■ Goal of the exercise ■
This exercise calls for the records to be returned exactly, with images removed.

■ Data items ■

****************

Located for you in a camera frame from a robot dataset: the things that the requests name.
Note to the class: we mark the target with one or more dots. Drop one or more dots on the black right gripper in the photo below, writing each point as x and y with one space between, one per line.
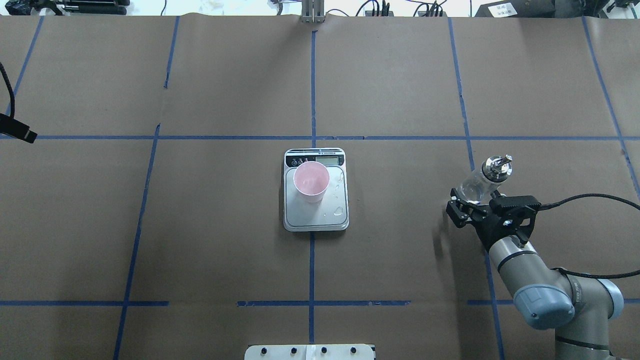
486 229

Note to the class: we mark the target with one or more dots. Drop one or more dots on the pink plastic cup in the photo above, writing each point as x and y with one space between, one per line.
311 180

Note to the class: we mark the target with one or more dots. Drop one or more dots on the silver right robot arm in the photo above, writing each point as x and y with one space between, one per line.
577 306

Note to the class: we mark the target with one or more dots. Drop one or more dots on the silver digital kitchen scale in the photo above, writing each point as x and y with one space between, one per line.
331 211

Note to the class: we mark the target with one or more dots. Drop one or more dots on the black box with label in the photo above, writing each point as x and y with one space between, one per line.
517 9

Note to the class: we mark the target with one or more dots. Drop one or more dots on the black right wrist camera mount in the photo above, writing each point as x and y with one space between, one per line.
513 216

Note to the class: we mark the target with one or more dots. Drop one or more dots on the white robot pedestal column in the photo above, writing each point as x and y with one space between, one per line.
341 351

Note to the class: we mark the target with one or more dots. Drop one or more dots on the aluminium frame post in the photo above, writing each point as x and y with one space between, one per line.
312 11

****************

■ Solution to this task ■
Located for you in a camera frame from a robot dataset: the things that the requests name.
Note to the class: we mark the target with one or more dots. Drop one or more dots on the black right gripper in the photo below, writing each point as x and y with one space between, one per line.
486 229

Note to the class: we mark the target with one or more dots. Drop one or more dots on the pink plastic cup in the photo above, writing each point as x and y with one space between, one per line.
311 180

Note to the class: we mark the target with one or more dots. Drop one or more dots on the silver right robot arm in the photo above, writing each point as x and y with one space between, one per line.
577 306

Note to the class: we mark the target with one or more dots. Drop one or more dots on the silver digital kitchen scale in the photo above, writing each point as x and y with one space between, one per line.
331 211

Note to the class: we mark the target with one or more dots. Drop one or more dots on the black box with label in the photo above, writing each point as x and y with one space between, one per line.
517 9

Note to the class: we mark the target with one or more dots. Drop one or more dots on the black right wrist camera mount in the photo above, writing each point as x and y with one space between, one per line.
513 216

Note to the class: we mark the target with one or more dots. Drop one or more dots on the white robot pedestal column in the photo above, writing each point as x and y with one space between, one per line.
341 351

Note to the class: we mark the target with one or more dots. Drop one or more dots on the aluminium frame post in the photo above, writing each point as x and y with one space between, one per line.
312 11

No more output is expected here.